*What you should do*:
Write out exactly the lines below from the one containing "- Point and" to the last, both ends kept, and nothing more; skip all pictures.

*Information provided*:
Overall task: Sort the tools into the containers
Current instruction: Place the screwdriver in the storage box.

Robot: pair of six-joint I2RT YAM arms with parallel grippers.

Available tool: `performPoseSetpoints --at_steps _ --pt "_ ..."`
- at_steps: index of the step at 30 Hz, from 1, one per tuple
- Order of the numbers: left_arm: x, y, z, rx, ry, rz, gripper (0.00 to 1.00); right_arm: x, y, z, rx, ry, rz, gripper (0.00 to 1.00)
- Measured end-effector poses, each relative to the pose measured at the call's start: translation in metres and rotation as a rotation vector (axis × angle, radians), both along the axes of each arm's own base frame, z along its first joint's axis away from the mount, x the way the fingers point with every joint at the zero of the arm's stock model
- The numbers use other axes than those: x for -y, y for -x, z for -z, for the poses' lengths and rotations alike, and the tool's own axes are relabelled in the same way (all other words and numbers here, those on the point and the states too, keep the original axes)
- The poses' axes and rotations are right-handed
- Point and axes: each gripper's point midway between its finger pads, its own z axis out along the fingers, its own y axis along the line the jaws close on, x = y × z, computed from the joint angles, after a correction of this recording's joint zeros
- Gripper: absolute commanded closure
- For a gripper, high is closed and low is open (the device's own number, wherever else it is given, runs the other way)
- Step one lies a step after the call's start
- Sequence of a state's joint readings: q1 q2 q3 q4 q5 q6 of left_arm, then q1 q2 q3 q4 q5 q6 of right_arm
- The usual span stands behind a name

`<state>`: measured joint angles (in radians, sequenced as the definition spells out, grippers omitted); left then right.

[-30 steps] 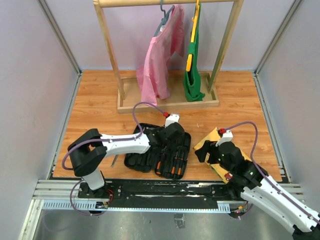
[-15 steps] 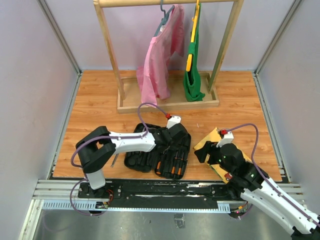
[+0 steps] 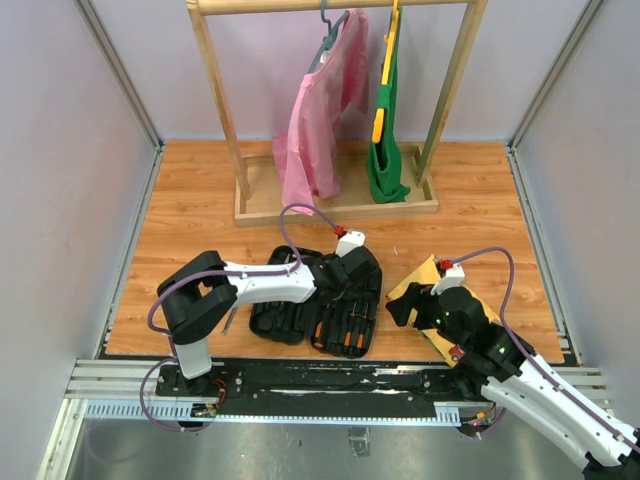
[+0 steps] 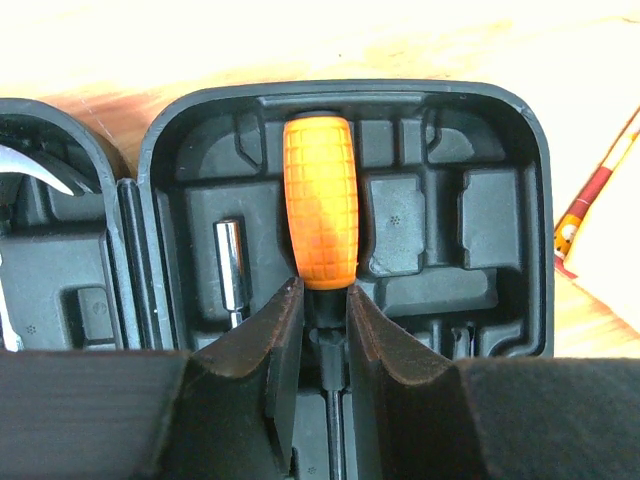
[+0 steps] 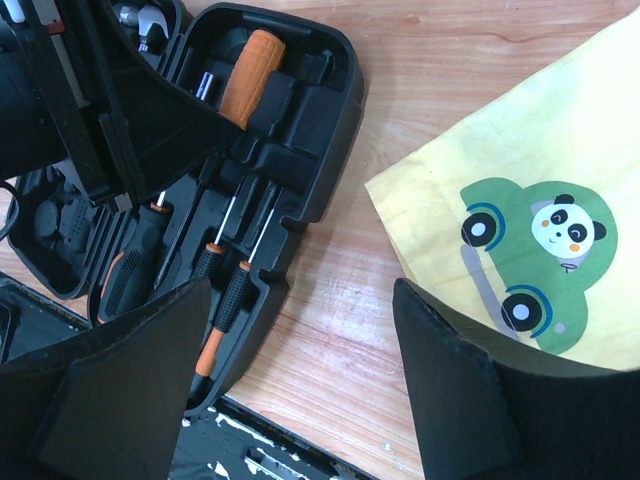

*Reply*:
- Point and axes: each gripper's point midway between its finger pads, its own z axis out along the fingers, its own y axis along the line the jaws close on, x = y × z, computed from the joint angles, after a correction of this recording's joint zeros
- Gripper: absolute commanded closure
- For a gripper, high is closed and low is open (the device's own number, wherever else it is given, runs the other way)
- Step one lies a step after the call's start
- Sequence of a state's joint readings: q1 q2 q3 q4 q5 q6 of left_arm, then q1 q2 q3 q4 q5 q6 of right_arm
- The usual span stands behind a name

`<state>`: measured joint angles (in radians, sequenced as the definition spells out, grippers omitted); left then right.

[-30 steps] 
[-15 steps] 
[+0 steps] 
[+0 steps] 
[+0 steps] 

The work on this exercise is done.